» **Directions**:
Across the data below, state how many lines hold "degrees", and reply with nothing but that number.

» **Supplied records**:
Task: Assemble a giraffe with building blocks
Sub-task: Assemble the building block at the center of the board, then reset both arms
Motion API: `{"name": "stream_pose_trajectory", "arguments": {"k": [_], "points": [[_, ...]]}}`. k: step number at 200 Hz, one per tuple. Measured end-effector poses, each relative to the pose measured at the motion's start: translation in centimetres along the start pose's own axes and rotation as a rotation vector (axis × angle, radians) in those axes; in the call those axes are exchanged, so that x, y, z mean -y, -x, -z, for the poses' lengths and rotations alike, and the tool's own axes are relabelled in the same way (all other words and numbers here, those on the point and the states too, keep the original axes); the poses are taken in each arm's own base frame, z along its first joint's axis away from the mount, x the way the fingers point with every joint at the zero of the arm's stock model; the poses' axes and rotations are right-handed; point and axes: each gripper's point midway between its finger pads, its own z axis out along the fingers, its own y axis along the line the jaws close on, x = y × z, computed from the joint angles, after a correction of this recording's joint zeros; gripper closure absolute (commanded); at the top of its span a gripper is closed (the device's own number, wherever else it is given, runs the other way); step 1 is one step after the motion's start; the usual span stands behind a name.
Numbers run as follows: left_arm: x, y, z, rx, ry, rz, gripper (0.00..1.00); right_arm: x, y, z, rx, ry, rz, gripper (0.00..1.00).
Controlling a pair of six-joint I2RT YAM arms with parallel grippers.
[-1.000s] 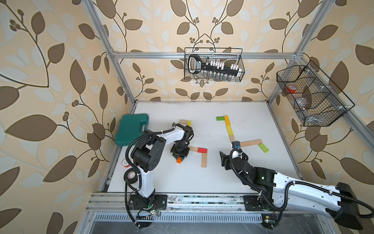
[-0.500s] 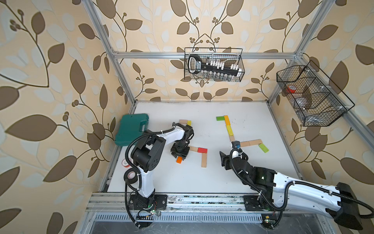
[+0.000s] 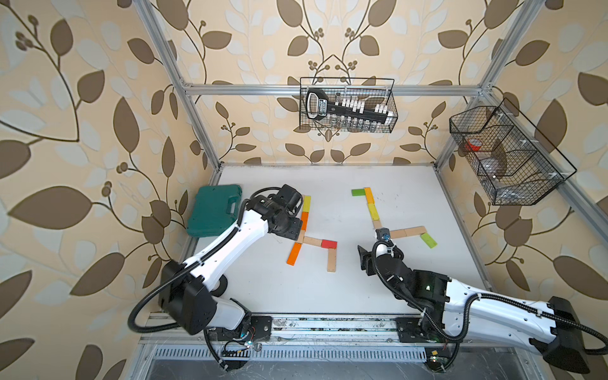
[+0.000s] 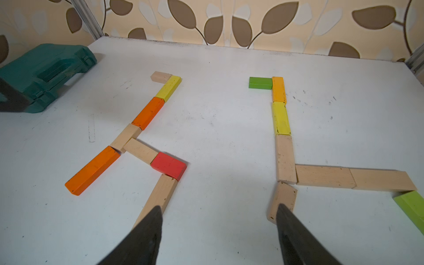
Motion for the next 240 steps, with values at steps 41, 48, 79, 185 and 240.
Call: {"name": "stream_pose_trajectory", "arguments": {"k": [41,48,79,185,240], "points": [[-4.1,2.2,5.8,0.391,0.108,0.136,0.17,1.4,1.5,-0.4,0.019,-0.054,-0.007,0.18],[-4.9,2.2,6.1,0.444,0.130,0.165,0.16,2.0,1.7,-0.6,0.017,-0.069,-0.010,0.18],[-7.1,1.9,5.2,0.568,0.222,0.281,0.04,5.9,2.8,-2.2,0.002,-0.144,-0.069,0.18],[-14.5,-1.9,-1.1,0.586,0.660,0.528,0.01,19.3,4.8,-5.4,0.157,-0.401,-0.178,0.12],[-17.9,-5.2,-3.0,0.607,0.773,0.585,0.01,22.9,1.7,-6.9,0.178,-0.491,-0.144,0.08]]}}
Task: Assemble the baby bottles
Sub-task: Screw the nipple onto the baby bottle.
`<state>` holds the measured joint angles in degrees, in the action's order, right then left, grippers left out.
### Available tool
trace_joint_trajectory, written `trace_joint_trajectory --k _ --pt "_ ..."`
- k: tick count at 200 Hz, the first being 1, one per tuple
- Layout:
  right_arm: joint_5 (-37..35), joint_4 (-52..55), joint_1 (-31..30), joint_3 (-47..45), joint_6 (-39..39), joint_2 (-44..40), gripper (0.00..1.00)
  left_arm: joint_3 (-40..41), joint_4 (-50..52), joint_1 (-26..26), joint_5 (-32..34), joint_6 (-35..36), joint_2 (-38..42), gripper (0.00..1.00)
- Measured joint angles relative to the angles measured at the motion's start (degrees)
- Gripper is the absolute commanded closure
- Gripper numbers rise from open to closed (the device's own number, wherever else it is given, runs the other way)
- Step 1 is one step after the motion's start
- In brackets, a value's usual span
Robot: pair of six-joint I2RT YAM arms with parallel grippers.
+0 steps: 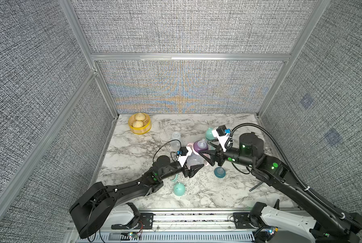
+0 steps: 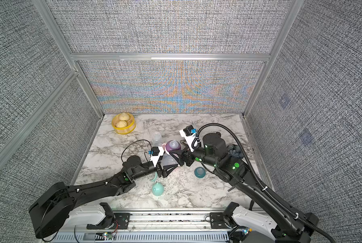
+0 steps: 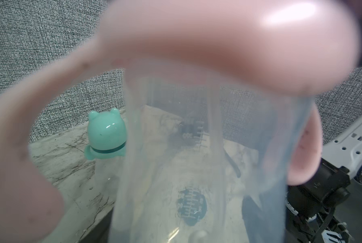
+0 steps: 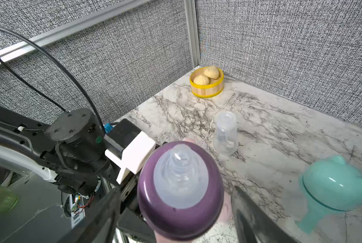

» **Reply to the exercise**:
2